◆ **EXERCISE**: When you spot the word "coords" in a line of the data below, copy that line.
:: GIVEN DATA ::
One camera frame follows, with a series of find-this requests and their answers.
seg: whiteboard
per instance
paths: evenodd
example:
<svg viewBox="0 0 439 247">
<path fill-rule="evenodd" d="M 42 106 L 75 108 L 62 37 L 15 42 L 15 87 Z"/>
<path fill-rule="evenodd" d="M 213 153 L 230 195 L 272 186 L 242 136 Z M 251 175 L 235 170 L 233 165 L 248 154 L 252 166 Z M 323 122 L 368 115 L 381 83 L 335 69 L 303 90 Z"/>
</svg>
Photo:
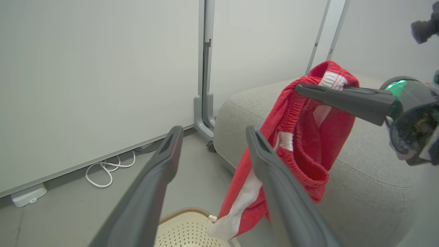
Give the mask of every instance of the whiteboard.
<svg viewBox="0 0 439 247">
<path fill-rule="evenodd" d="M 0 194 L 194 123 L 198 0 L 0 2 Z"/>
<path fill-rule="evenodd" d="M 210 78 L 214 115 L 240 91 L 305 74 L 326 2 L 216 1 Z"/>
</svg>

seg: white stripe
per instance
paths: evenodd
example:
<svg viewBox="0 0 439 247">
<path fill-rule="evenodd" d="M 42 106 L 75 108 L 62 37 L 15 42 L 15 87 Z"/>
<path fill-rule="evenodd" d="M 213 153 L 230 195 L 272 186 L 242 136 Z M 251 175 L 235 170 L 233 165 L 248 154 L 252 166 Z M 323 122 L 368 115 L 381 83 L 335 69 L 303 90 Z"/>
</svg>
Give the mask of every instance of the white stripe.
<svg viewBox="0 0 439 247">
<path fill-rule="evenodd" d="M 334 72 L 326 71 L 325 74 L 323 75 L 322 80 L 319 83 L 319 86 L 330 87 L 336 90 L 341 90 L 347 84 L 348 81 L 346 80 L 346 78 Z"/>
<path fill-rule="evenodd" d="M 347 84 L 348 84 L 348 80 L 346 80 L 346 78 L 344 78 L 343 76 L 331 71 L 326 71 L 325 74 L 323 75 L 322 80 L 319 83 L 319 86 L 330 87 L 336 90 L 342 90 L 343 87 Z M 314 116 L 314 120 L 316 121 L 317 128 L 320 128 L 320 126 L 328 116 L 331 109 L 332 107 L 328 105 L 321 105 L 316 107 L 316 109 L 313 112 L 313 116 Z"/>
<path fill-rule="evenodd" d="M 253 169 L 251 169 L 238 197 L 232 204 L 229 214 L 211 225 L 207 230 L 207 234 L 210 237 L 225 240 L 229 240 L 238 234 L 242 213 L 250 204 L 256 201 L 261 186 L 262 182 L 256 177 Z"/>
<path fill-rule="evenodd" d="M 320 125 L 322 125 L 323 120 L 325 120 L 325 118 L 328 116 L 331 109 L 332 107 L 328 105 L 320 105 L 316 107 L 313 112 L 313 116 L 314 120 L 316 121 L 317 128 L 320 128 Z"/>
<path fill-rule="evenodd" d="M 293 151 L 293 134 L 288 132 L 279 132 L 277 137 L 281 138 L 281 143 L 279 146 L 284 149 Z"/>
</svg>

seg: gray floor
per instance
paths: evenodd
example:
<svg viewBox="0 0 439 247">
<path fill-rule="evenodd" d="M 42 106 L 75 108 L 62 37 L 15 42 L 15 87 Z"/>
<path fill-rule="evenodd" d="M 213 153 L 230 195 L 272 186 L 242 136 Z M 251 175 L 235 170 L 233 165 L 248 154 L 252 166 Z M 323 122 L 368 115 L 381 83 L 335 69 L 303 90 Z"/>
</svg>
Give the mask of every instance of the gray floor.
<svg viewBox="0 0 439 247">
<path fill-rule="evenodd" d="M 199 133 L 189 130 L 185 134 L 180 165 L 168 185 L 162 216 L 189 206 L 218 214 L 232 174 L 222 158 L 206 150 L 207 140 Z M 81 169 L 46 182 L 48 192 L 35 204 L 16 208 L 9 196 L 1 198 L 0 246 L 87 246 L 151 156 L 152 153 L 139 155 L 132 167 L 113 172 L 113 184 L 105 189 L 92 186 L 84 178 L 85 169 Z M 121 155 L 123 164 L 129 164 L 131 158 L 131 152 Z M 105 184 L 106 173 L 95 167 L 91 179 Z M 273 246 L 269 221 L 264 218 L 238 241 L 243 247 Z"/>
</svg>

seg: caster wheel
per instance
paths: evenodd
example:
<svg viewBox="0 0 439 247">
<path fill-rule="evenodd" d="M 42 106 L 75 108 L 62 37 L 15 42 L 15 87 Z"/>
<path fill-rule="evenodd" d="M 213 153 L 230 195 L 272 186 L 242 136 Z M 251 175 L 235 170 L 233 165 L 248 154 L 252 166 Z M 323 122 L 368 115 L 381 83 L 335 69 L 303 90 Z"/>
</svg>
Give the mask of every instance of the caster wheel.
<svg viewBox="0 0 439 247">
<path fill-rule="evenodd" d="M 213 146 L 213 141 L 209 141 L 206 145 L 207 149 L 211 153 L 216 153 L 215 147 Z"/>
</svg>

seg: white wall
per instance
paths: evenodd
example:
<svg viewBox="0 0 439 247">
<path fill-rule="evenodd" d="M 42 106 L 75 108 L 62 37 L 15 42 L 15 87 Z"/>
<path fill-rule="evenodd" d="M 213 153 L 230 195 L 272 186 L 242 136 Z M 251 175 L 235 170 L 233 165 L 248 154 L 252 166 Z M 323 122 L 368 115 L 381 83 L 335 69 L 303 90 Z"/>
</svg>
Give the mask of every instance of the white wall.
<svg viewBox="0 0 439 247">
<path fill-rule="evenodd" d="M 429 19 L 436 1 L 351 0 L 332 60 L 353 73 L 431 81 L 439 69 L 439 37 L 419 45 L 410 25 Z"/>
<path fill-rule="evenodd" d="M 210 91 L 214 114 L 230 96 L 303 76 L 326 0 L 219 0 Z"/>
<path fill-rule="evenodd" d="M 0 37 L 0 195 L 194 122 L 198 0 L 3 0 Z"/>
</svg>

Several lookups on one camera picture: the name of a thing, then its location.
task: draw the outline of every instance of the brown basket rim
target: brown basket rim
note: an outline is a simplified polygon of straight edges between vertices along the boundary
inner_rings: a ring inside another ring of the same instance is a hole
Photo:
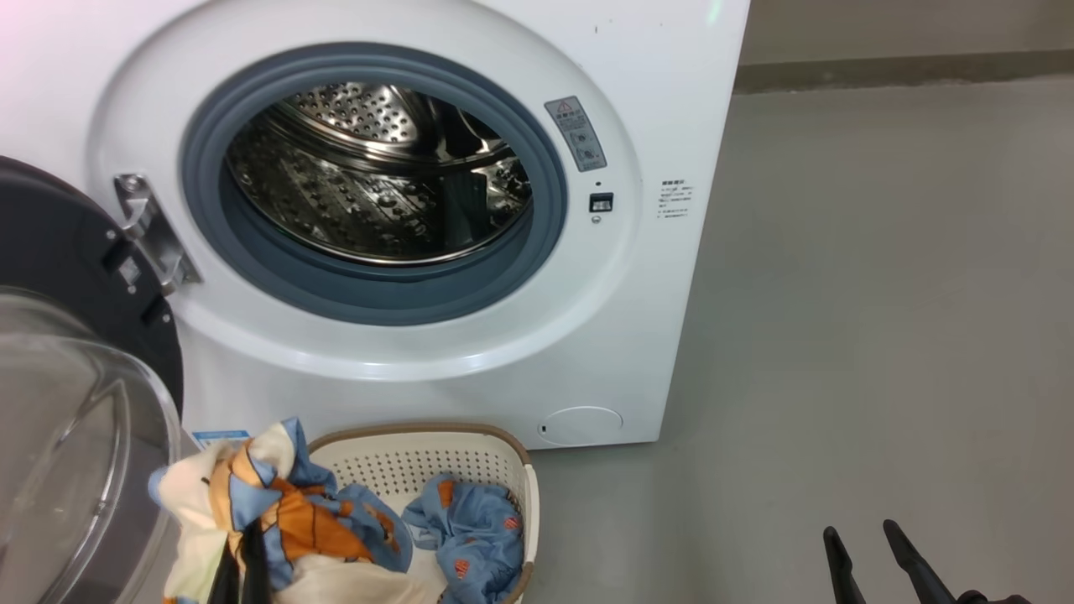
[[[518,438],[506,430],[502,430],[495,426],[489,426],[487,423],[416,421],[408,423],[374,426],[372,428],[353,428],[350,430],[332,432],[331,434],[325,434],[320,438],[316,438],[314,442],[309,443],[307,449],[309,452],[314,452],[321,447],[331,445],[332,443],[338,443],[339,441],[364,438],[366,436],[387,436],[390,434],[413,434],[417,432],[465,432],[469,434],[493,436],[510,445],[511,448],[514,449],[514,452],[519,454],[519,459],[522,460],[523,465],[533,465],[529,461],[529,451],[522,446],[522,443],[520,443]],[[519,574],[519,583],[514,586],[514,589],[511,590],[511,593],[502,604],[514,604],[518,602],[522,598],[522,593],[526,590],[526,586],[529,585],[529,578],[533,574],[534,563],[524,562],[522,564],[522,572]]]

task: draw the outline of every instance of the open washing machine door
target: open washing machine door
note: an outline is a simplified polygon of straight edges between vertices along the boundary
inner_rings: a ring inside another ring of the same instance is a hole
[[[101,210],[3,158],[0,257],[0,602],[130,602],[169,524],[149,475],[179,456],[171,310]]]

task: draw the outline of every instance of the crumpled fabric
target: crumpled fabric
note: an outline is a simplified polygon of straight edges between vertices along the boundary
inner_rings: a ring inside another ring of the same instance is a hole
[[[413,544],[435,549],[448,579],[444,604],[498,604],[522,572],[522,519],[497,485],[441,474],[403,512],[418,529]]]
[[[365,595],[376,593],[383,600],[384,589],[401,596],[424,591],[402,574],[412,553],[407,527],[365,487],[338,490],[332,472],[309,460],[295,418],[274,425],[237,450],[221,442],[161,469],[150,478],[149,491],[180,524],[178,558],[164,585],[165,604],[212,604],[226,548],[246,575],[242,542],[253,522],[260,523],[273,592],[292,586],[296,569],[309,565],[299,562],[309,556],[320,560],[318,572],[326,572],[323,565],[331,562],[352,569],[335,570],[336,575],[354,572],[366,577],[365,587],[345,600],[351,604],[379,602]],[[359,569],[360,563],[388,573]],[[383,579],[383,585],[369,584],[371,577]]]

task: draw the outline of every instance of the white plastic basket
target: white plastic basket
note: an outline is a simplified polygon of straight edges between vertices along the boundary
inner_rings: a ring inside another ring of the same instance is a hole
[[[309,445],[309,457],[334,472],[340,487],[365,485],[398,514],[439,474],[506,487],[522,516],[525,559],[518,587],[504,604],[522,601],[537,557],[540,497],[529,455],[514,436],[478,423],[383,426],[318,438]],[[426,584],[433,593],[447,587],[433,551],[415,548],[407,574]]]

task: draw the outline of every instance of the washing machine
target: washing machine
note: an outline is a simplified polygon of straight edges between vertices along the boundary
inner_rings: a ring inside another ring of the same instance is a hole
[[[0,281],[141,355],[202,442],[656,440],[746,11],[9,3]]]

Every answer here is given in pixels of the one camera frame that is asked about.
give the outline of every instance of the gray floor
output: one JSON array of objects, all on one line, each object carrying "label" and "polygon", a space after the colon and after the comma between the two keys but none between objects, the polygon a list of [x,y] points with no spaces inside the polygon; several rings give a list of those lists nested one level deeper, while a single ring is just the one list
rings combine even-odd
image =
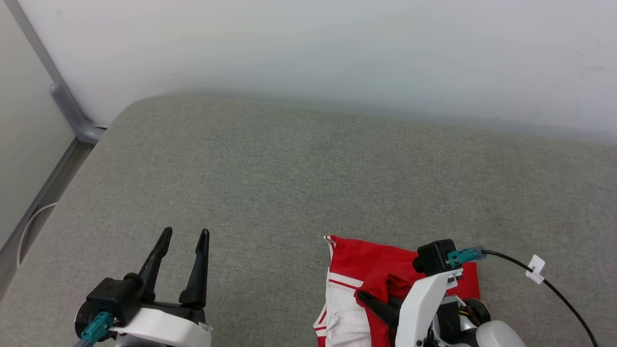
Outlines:
[{"label": "gray floor", "polygon": [[[73,153],[69,156],[66,164],[62,167],[62,170],[54,180],[54,183],[45,196],[43,196],[39,207],[54,203],[60,199],[68,187],[68,184],[77,173],[77,170],[79,170],[83,162],[92,151],[93,147],[94,146],[90,144],[77,144],[73,150]],[[54,213],[53,207],[41,212],[41,214],[34,220],[32,226],[30,227],[30,231],[28,232],[24,249],[22,250],[22,258],[26,255],[28,249],[30,249],[32,241],[34,241],[39,231],[41,231],[43,225],[45,224],[45,221],[47,221],[47,218],[52,213]],[[17,257],[17,246],[19,245],[19,239],[20,238],[14,238],[13,240],[9,240],[10,244],[8,245],[7,252],[0,255],[0,278],[2,279],[2,281],[0,281],[0,299],[4,296],[4,293],[15,275],[15,271],[17,270],[15,260]]]}]

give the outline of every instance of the gray felt surface
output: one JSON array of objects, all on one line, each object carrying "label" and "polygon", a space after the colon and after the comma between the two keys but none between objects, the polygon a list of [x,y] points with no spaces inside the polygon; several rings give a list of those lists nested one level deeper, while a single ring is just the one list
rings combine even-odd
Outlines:
[{"label": "gray felt surface", "polygon": [[[316,346],[323,235],[403,248],[440,238],[528,262],[617,340],[617,149],[361,115],[165,96],[127,108],[26,255],[0,307],[3,346],[72,346],[103,277],[137,271],[164,227],[157,284],[175,301],[212,233],[215,346]],[[501,259],[482,298],[528,346],[588,345],[564,304]]]}]

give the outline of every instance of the clothing
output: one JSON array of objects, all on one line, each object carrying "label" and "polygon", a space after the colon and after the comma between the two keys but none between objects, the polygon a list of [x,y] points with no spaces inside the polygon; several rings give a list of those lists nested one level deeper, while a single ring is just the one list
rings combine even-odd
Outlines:
[{"label": "clothing", "polygon": [[[356,299],[357,290],[386,303],[388,296],[404,299],[424,274],[413,270],[417,253],[362,240],[326,236],[331,262],[326,276],[326,304],[313,325],[319,347],[390,346],[388,326]],[[475,263],[463,265],[464,279],[449,290],[461,299],[478,298]]]}]

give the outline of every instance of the cable
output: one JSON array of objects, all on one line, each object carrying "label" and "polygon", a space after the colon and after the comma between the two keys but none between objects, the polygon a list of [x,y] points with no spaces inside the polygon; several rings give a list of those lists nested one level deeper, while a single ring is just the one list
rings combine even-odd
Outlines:
[{"label": "cable", "polygon": [[533,271],[530,267],[528,267],[527,265],[525,265],[525,264],[523,264],[522,262],[520,262],[520,261],[518,261],[518,260],[516,260],[516,259],[514,259],[514,258],[512,258],[512,257],[510,257],[510,256],[507,256],[507,255],[505,255],[505,254],[502,254],[502,253],[499,253],[499,252],[495,252],[495,251],[489,251],[489,250],[487,250],[487,249],[483,249],[481,252],[482,252],[482,254],[490,254],[491,256],[497,256],[497,257],[499,257],[499,258],[504,258],[505,260],[507,260],[507,261],[511,261],[511,262],[513,262],[514,264],[516,264],[516,265],[518,265],[518,266],[520,266],[520,267],[524,268],[525,270],[527,270],[527,271],[529,271],[529,272],[534,272],[534,271]]},{"label": "cable", "polygon": [[[527,265],[523,264],[522,262],[507,256],[505,254],[499,253],[499,252],[495,252],[495,251],[489,251],[488,249],[483,249],[482,250],[483,254],[490,254],[492,256],[497,256],[500,258],[503,258],[507,261],[511,261],[514,264],[524,268],[525,270],[529,271],[529,272],[534,272],[532,269],[530,269]],[[547,287],[549,287],[565,304],[566,306],[570,309],[570,311],[572,311],[572,313],[576,316],[576,318],[579,320],[579,322],[582,324],[582,327],[585,328],[585,331],[587,332],[587,335],[589,335],[589,339],[591,339],[591,343],[593,344],[594,347],[598,347],[598,343],[595,340],[594,334],[591,332],[591,329],[589,329],[589,326],[587,325],[587,323],[585,323],[585,320],[581,317],[581,315],[578,313],[577,310],[575,310],[574,306],[572,306],[572,304],[570,304],[570,302],[557,290],[557,288],[555,288],[552,284],[550,284],[549,281],[546,280],[546,278],[544,279],[544,284],[547,285]]]},{"label": "cable", "polygon": [[22,232],[22,238],[19,240],[19,246],[17,246],[17,268],[19,269],[19,265],[22,264],[22,248],[23,248],[23,241],[26,239],[26,235],[28,234],[28,231],[30,229],[30,224],[32,224],[32,222],[34,221],[34,219],[41,214],[41,212],[45,211],[46,209],[50,208],[50,207],[54,207],[55,205],[58,205],[58,202],[53,203],[53,204],[49,204],[46,206],[41,207],[38,211],[36,211],[29,219],[28,222],[26,223],[26,227],[23,228],[23,232]]}]

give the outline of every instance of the white stripe
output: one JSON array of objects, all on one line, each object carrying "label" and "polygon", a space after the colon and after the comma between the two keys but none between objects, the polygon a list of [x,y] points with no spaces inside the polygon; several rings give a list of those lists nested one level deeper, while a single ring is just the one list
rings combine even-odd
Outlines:
[{"label": "white stripe", "polygon": [[355,278],[335,274],[334,272],[330,272],[328,275],[329,275],[328,279],[330,280],[335,280],[337,282],[345,283],[346,285],[354,286],[356,288],[362,286],[362,283],[363,283],[361,280],[356,280]]},{"label": "white stripe", "polygon": [[354,295],[354,293],[355,293],[355,290],[356,290],[356,289],[358,289],[358,288],[356,288],[356,287],[352,287],[352,288],[350,288],[350,287],[348,287],[348,286],[341,285],[341,284],[334,283],[334,282],[330,282],[330,283],[328,283],[328,285],[329,285],[330,287],[334,287],[334,288],[338,288],[338,289],[340,289],[340,290],[348,291],[349,293],[351,293],[351,296],[353,296],[353,295]]},{"label": "white stripe", "polygon": [[324,236],[324,240],[328,243],[328,249],[330,250],[330,261],[332,261],[332,256],[334,255],[334,247],[336,247],[336,242],[332,241],[330,236]]}]

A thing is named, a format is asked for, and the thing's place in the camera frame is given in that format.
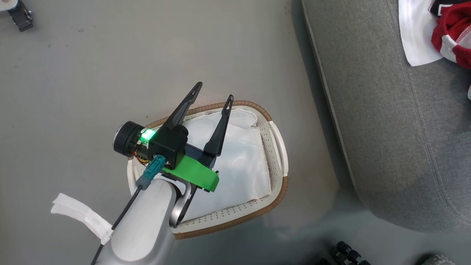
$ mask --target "black cable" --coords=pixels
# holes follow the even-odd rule
[[[114,222],[113,226],[111,227],[111,230],[115,230],[116,227],[118,226],[118,224],[121,222],[122,218],[124,217],[124,215],[128,212],[129,208],[131,207],[132,203],[134,202],[134,200],[136,199],[136,197],[138,196],[139,192],[142,190],[142,185],[139,185],[138,186],[138,189],[134,192],[134,194],[132,195],[131,199],[129,200],[128,204],[126,205],[126,207],[124,208],[124,210],[121,212],[121,214],[119,215],[118,219],[116,220],[116,222]],[[91,264],[90,265],[95,265],[95,263],[97,262],[97,259],[98,259],[98,256],[100,255],[101,253],[101,250],[103,249],[104,245],[101,245],[98,247],[98,250],[97,252],[95,253],[95,256],[93,257],[93,260],[91,261]]]

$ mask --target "red garment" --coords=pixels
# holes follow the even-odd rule
[[[433,30],[432,44],[443,57],[471,69],[471,2],[443,10]]]

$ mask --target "gray fabric upholstery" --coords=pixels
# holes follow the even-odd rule
[[[305,0],[303,6],[363,203],[411,230],[470,230],[470,72],[446,59],[410,67],[398,0]]]

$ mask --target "basket handle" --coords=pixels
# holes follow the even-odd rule
[[[273,121],[268,122],[268,124],[270,125],[269,129],[273,143],[276,145],[276,158],[281,168],[281,172],[283,173],[283,177],[286,177],[288,175],[288,154],[286,153],[286,146],[284,146],[283,137]]]

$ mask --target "green bracket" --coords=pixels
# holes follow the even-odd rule
[[[163,170],[212,192],[216,190],[219,183],[219,176],[216,172],[189,156],[184,156],[177,168],[171,170],[164,167]]]
:::
◆ **SOLUTION TO THIS TASK**:
$ mask --target "black cable" --coords=pixels
$ mask --target "red garment" --coords=pixels
$ mask --target "gray fabric upholstery" --coords=pixels
$ mask --target "basket handle" --coords=pixels
$ mask --target "green bracket" --coords=pixels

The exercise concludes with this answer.